Electrical-Impedance Biofeedback Instrumentfor Swallowing Rehabilitation
Thesis DisciplineElectrical Engineering
Degree GrantorUniversity of Canterbury
Degree NameMaster of Engineering
Biofeedback is an important tool in the rehabilitation of several dysphagic conditions. This thesis presents an investigation into using bio-impedance as a technique for providing biofeedback of the swallowing sequence, specifically sequencing in the pharynx. The motivation behind this project was to find an alternative rehabilitation tool for detecting pharyngeal sequencing, as the current tool of pharyngeal manometry is invasive and non-portable. This investigation included the design and creation of a bio-impedance measuring device named the Guided Utility for Latency in Pharyngeal Sequencing (GULPS). This system was continued from a previous unpublished investigation at the University of Canterbury, where an initial prototype was designed and created. It was found that this pre-existing system had numerous faults in both its hardware and software, limiting the use of the device.
Electrical impedance across the throat can be determined by applying a known constant amplitude current signal across the throat and recording the corresponding voltage. This impedance has been shown to change during a swallowing sequence due to a change in the structure of the throat. The principle used in this project was to investigate if two positions of impedance measurement could be used to determine the sequencing of the pharynx during a swallow. The design of the GULPS device was influenced by the pre-existing system and several prototypes were built to obtain a system capable of providing two channels of impedance measurement. Software was adapted from the pre-existing system to interface with this hardware to provide a system that could be attached to an external computer.
Various electrode positions for the final device were trialled aimed at measuring two similar, but temporally separated, impedance waveforms. It was found that positioning the electrodes close to the approximate position of the pharynx with a 40 mm gap between channels allowed for two temporally separated channels to be produced with three distinct features: two peaks and one trough in each of the GULPS waveforms. The GULPS device with these electrode positions was trialled on three `healthy' subjects and one dysphagic subject. The three features could be identified in both impedance waveforms in all four subjects.
To determine if the identified features related to the sequencing of the pharynx, the GULPS device was trialled alongside the current conventional method for detecting pharyngeal sequencing, pharyngeal manometry. The results from these trials revealed a potential relationship between the temporal separation of the second peaks found in the GULPS waveforms and the temporal separation of the pressure peaks from pharyngeal manometry. The GULPS device was trialled alongside pharyngeal manometry on one `healthy' and one dysphagic subject. A linear regression between peak-to-peak latencies between the two methods had an R squared value of 0.347 for the `healthy' subject and 0.241 for the dysphagic subject. However, these peaks were often difficult to detect, and could only be detected in 64% of swallows in the `healthy' subjects using the GULPS device in a standalone fashion and in 23% of swallows when used concurrently with manometry.

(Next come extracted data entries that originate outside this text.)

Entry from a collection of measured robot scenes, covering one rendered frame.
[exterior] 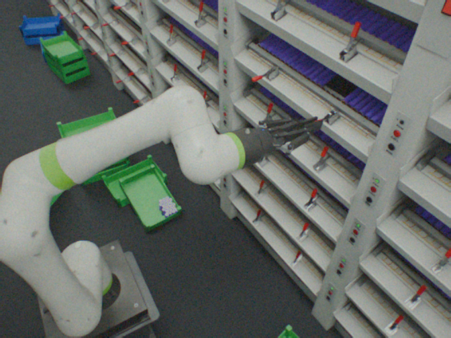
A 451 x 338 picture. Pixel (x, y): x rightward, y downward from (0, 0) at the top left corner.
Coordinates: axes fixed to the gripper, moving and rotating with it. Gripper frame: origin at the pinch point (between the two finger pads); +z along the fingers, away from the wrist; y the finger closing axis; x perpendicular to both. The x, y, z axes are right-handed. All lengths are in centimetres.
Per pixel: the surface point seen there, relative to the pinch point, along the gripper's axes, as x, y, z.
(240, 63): -2.3, -40.9, 7.3
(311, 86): 3.5, -12.1, 11.1
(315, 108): -0.5, -6.6, 9.0
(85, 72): -94, -216, 10
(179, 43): -18, -93, 15
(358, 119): 3.4, 6.6, 11.0
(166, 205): -92, -66, -3
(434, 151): 4.2, 25.9, 17.1
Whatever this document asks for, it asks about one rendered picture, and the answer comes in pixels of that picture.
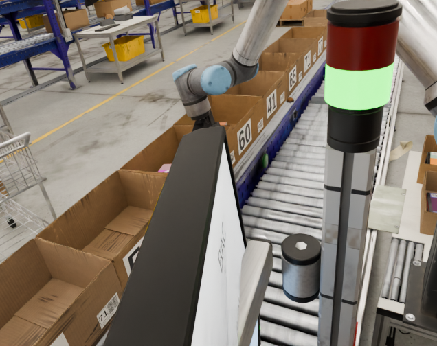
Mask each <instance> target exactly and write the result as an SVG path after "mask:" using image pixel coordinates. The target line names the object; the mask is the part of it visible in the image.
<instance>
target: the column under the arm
mask: <svg viewBox="0 0 437 346"><path fill-rule="evenodd" d="M403 323H405V324H408V325H412V326H414V327H419V328H421V329H424V330H428V331H430V332H434V333H437V221H436V227H435V230H434V235H433V238H432V243H431V246H430V250H429V255H428V259H427V262H423V261H420V260H417V259H411V262H410V271H409V277H408V283H407V292H406V298H405V307H404V312H403Z"/></svg>
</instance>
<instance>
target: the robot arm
mask: <svg viewBox="0 0 437 346"><path fill-rule="evenodd" d="M397 1H398V2H399V3H400V4H401V5H403V9H402V15H401V16H399V18H400V22H399V32H398V38H397V43H396V53H395V54H396V55H397V56H398V57H399V58H400V59H401V60H402V61H403V63H404V64H405V65H406V66H407V68H408V69H409V70H410V71H411V72H412V73H413V74H414V75H415V77H416V78H417V79H418V80H419V82H420V83H421V84H422V85H423V86H424V87H425V99H424V102H423V104H424V105H425V107H426V108H427V109H428V111H429V112H430V113H431V114H432V115H433V116H434V117H435V118H436V119H435V122H434V138H435V140H436V144H437V0H397ZM288 2H289V0H256V1H255V4H254V6H253V8H252V10H251V12H250V15H249V17H248V20H247V22H246V24H245V26H244V28H243V31H242V33H241V35H240V38H239V40H238V42H237V44H236V47H235V48H234V50H233V52H232V55H231V57H230V58H229V59H227V60H224V61H222V62H219V63H216V64H214V65H210V66H208V67H201V68H197V66H196V65H195V64H191V65H188V66H186V67H183V68H181V69H178V70H176V71H175V72H174V73H173V74H172V76H173V79H174V83H175V84H176V87H177V90H178V92H179V95H180V98H181V101H182V103H183V106H184V108H185V110H186V113H187V116H188V117H191V120H196V121H195V123H194V127H193V129H192V132H193V131H196V130H198V129H201V128H211V127H216V126H221V125H220V123H219V122H215V121H214V118H213V115H212V112H211V107H210V103H209V101H208V97H207V95H220V94H223V93H225V92H226V91H227V90H228V89H229V88H231V87H234V86H236V85H238V84H241V83H243V82H247V81H249V80H251V79H252V78H254V77H255V76H256V75H257V73H258V68H259V64H258V59H259V57H260V55H261V53H262V51H263V49H264V48H265V45H266V44H267V42H268V40H269V38H270V36H271V34H272V32H273V30H274V28H275V26H276V25H277V23H278V21H279V19H280V17H281V15H282V13H283V11H284V9H285V7H286V5H287V4H288Z"/></svg>
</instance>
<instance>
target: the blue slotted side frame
mask: <svg viewBox="0 0 437 346"><path fill-rule="evenodd" d="M325 64H326V60H325V61H324V62H323V64H322V65H321V67H320V68H319V69H318V70H317V72H316V74H315V75H314V76H313V78H312V79H311V81H310V82H309V83H308V84H307V86H306V87H305V89H304V90H303V92H302V93H301V94H300V96H299V97H298V99H297V100H296V101H295V103H294V104H293V106H292V107H291V108H290V109H289V111H288V113H287V114H286V115H285V116H284V118H283V119H282V121H281V122H280V123H279V125H278V126H277V128H276V129H275V130H274V132H273V133H272V134H271V136H270V138H268V140H267V142H266V143H265V144H264V146H263V147H262V148H261V150H260V152H259V153H258V154H257V155H256V157H255V158H254V160H253V161H252V162H251V164H250V165H249V167H248V168H247V169H246V170H245V172H244V173H243V175H242V176H241V177H240V179H239V180H238V182H237V183H236V189H237V192H238V199H239V203H240V208H241V209H242V208H243V206H244V205H247V203H245V200H248V198H249V197H250V196H251V197H252V195H250V192H253V190H254V189H257V187H255V185H257V184H258V182H259V181H262V180H260V177H262V176H263V174H267V173H264V171H265V170H267V168H270V167H269V164H271V162H272V161H273V160H272V158H275V156H276V155H277V154H276V152H279V149H280V146H282V145H283V141H286V139H287V136H289V134H290V131H292V130H293V126H295V123H296V122H298V118H301V114H303V112H304V110H306V106H308V101H309V100H310V99H311V97H312V96H313V95H315V93H317V89H319V87H320V86H321V83H322V80H323V67H324V65H325ZM310 86H311V87H310ZM295 108H296V110H297V111H298V117H297V118H296V119H295V120H293V111H294V110H295ZM290 122H291V124H290ZM275 137H276V138H275ZM277 141H278V142H277ZM265 149H266V150H267V154H268V155H269V162H268V166H267V167H266V168H264V170H263V171H262V172H261V171H260V156H261V155H262V154H263V152H264V151H265ZM257 173H258V175H257ZM252 178H253V182H252ZM247 187H248V189H247ZM238 189H239V190H238ZM242 193H243V197H242Z"/></svg>
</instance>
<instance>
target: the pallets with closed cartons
mask: <svg viewBox="0 0 437 346"><path fill-rule="evenodd" d="M313 10H316V9H313V0H289V2H288V4H287V5H286V7H285V9H284V11H283V13H282V15H281V17H280V19H279V21H278V23H279V24H280V25H276V26H275V27H302V26H304V17H305V16H307V15H308V14H309V13H310V12H312V11H313ZM284 23H302V24H301V25H284Z"/></svg>
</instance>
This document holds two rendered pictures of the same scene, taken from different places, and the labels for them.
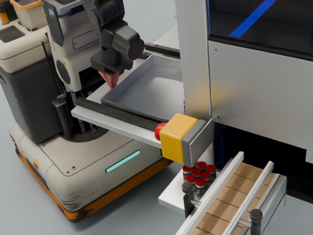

As the current GULPS device is unable to produce the desired results in a consistent manner, no definitive conclusions can be drawn on the ability of using bio-impedance to measure the pharyngeal sequence. Notwithstanding, substantial progress has been made towards a device for reliable measurement of pharyngeal sequencing and, together with the clinical benefits to be gained, more than justify further research and development into GULPS for dysphagia rehabilitation.